Updated

Turkey could move soon to reinstate the death penalty, President Recep Tayyip Erdogan said Wednesday while attending the funeral of a young mother and her infant son who were killed by a roadside bomb.

Turkish authorities have blamed Tuesday's attack near the borders of Iran and Iraq on Kurdish rebels. They said the mother and child were targeted with an improvised explosive device on a road near the town of Yuksekova.

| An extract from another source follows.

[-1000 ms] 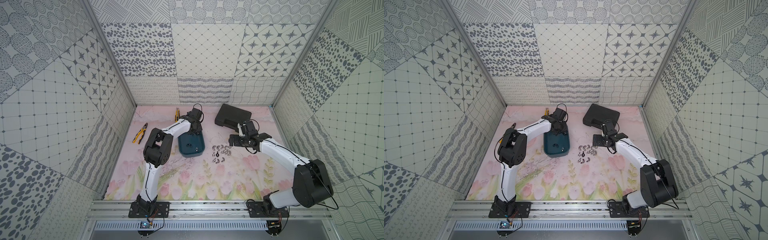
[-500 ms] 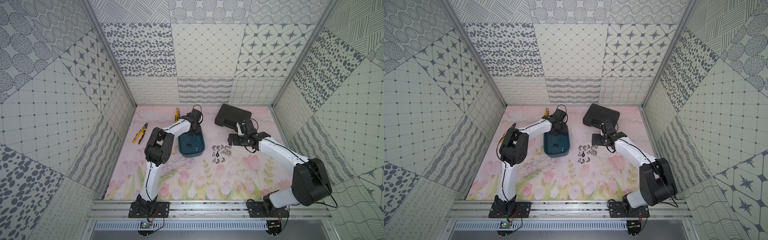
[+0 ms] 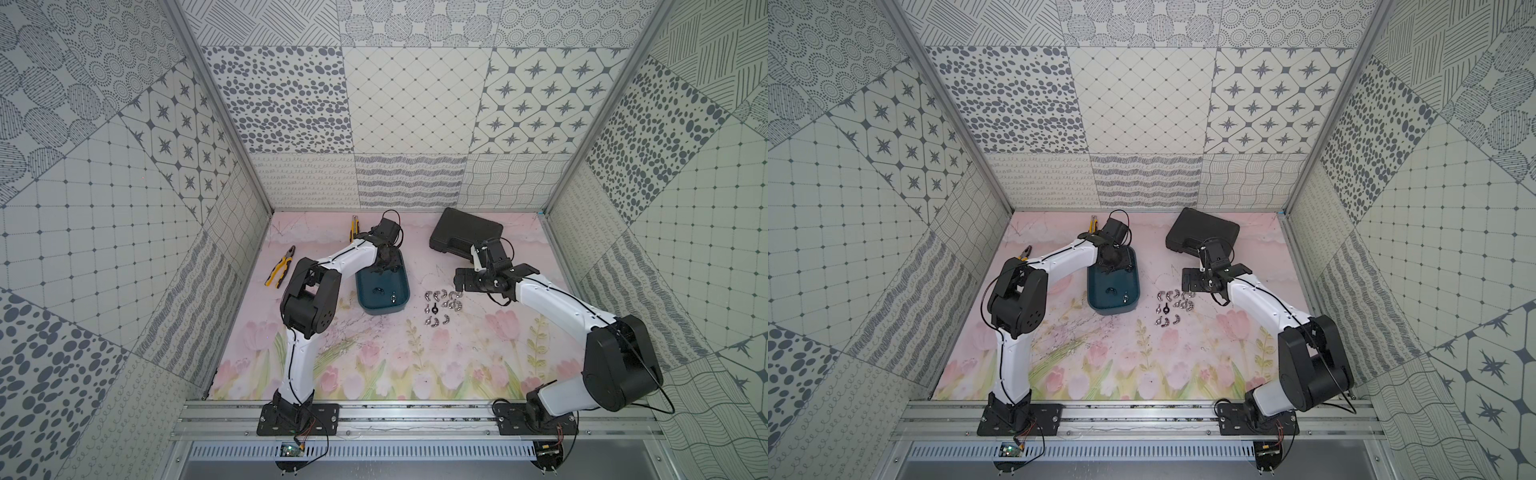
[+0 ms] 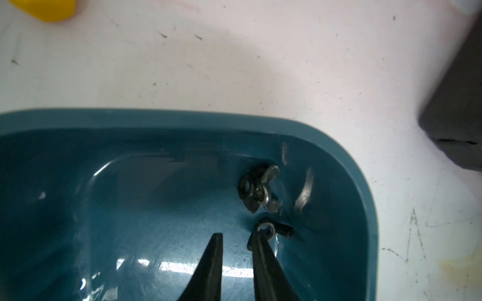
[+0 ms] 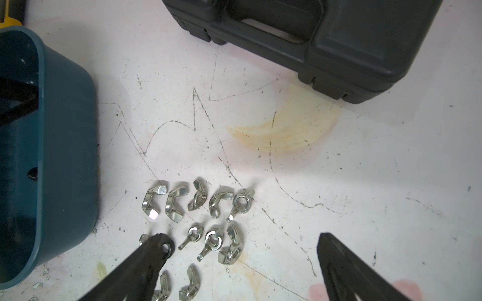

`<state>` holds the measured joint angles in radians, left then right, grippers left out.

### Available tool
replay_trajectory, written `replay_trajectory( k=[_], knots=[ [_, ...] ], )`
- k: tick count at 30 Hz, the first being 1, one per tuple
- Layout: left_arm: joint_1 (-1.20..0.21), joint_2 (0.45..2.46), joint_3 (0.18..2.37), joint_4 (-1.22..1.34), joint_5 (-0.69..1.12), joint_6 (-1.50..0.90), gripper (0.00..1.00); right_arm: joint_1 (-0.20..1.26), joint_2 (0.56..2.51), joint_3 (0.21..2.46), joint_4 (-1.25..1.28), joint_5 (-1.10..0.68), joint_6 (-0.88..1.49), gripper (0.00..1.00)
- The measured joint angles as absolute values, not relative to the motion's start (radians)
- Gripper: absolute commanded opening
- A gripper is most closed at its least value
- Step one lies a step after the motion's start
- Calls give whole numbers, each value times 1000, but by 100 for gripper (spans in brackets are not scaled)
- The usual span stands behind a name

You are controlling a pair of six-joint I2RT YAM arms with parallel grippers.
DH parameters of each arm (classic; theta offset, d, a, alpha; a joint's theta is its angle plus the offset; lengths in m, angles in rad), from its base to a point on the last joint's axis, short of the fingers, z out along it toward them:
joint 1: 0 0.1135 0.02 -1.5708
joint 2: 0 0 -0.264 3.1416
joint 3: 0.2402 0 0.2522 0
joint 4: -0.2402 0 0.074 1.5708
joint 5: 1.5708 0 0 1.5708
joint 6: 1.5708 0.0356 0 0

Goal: Take out the wing nut from the storage box
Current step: Pick up the wing nut from the storage box.

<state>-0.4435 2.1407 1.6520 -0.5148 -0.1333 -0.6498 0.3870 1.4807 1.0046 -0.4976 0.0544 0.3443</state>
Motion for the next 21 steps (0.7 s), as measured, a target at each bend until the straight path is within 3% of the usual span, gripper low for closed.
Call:
replay_trajectory(
  k=[11, 21],
  knots=[
    [-444, 2233, 1716, -522, -107, -617, 26, 387, 1481, 1005, -498, 56, 344, 97],
    [-450, 2199, 1664, -505, -82, -596, 26, 387, 1487, 1006, -498, 55, 344, 97]
  ],
)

The 24-year-old woman was driving back from visiting her husband, a sergeant in the Turkish army, with her 11-month-old son. She died instantly, while the baby died in a hospital.

Erdogan, who flew to the central Turkish city of Sivas to attend the funeral, vowed to press ahead with the fight against the outlawed Kurdistan Workers' Party "until the last terrorist remains."

Responding to mourners' shouts calling for the death penalty, Erdogan reiterated that he would not hesitate to approve capital punishment if Turkey's Parliament passed a law authorizing it.

"The steps that we will take on the issue are close," the president said.

Turkey has not executed anyone since 1984. The country abolished the death penalty in 2004 as part of its bid to join the European Union.

The rebels of the Kurdistan Workers' Party, or PKK, have waged a three-decade old insurgency in Turkey's mostly Kurdish southeast region. The conflict has killed tens of thousands of people.

The group is considered a terror organization by Turkey and its Western allies.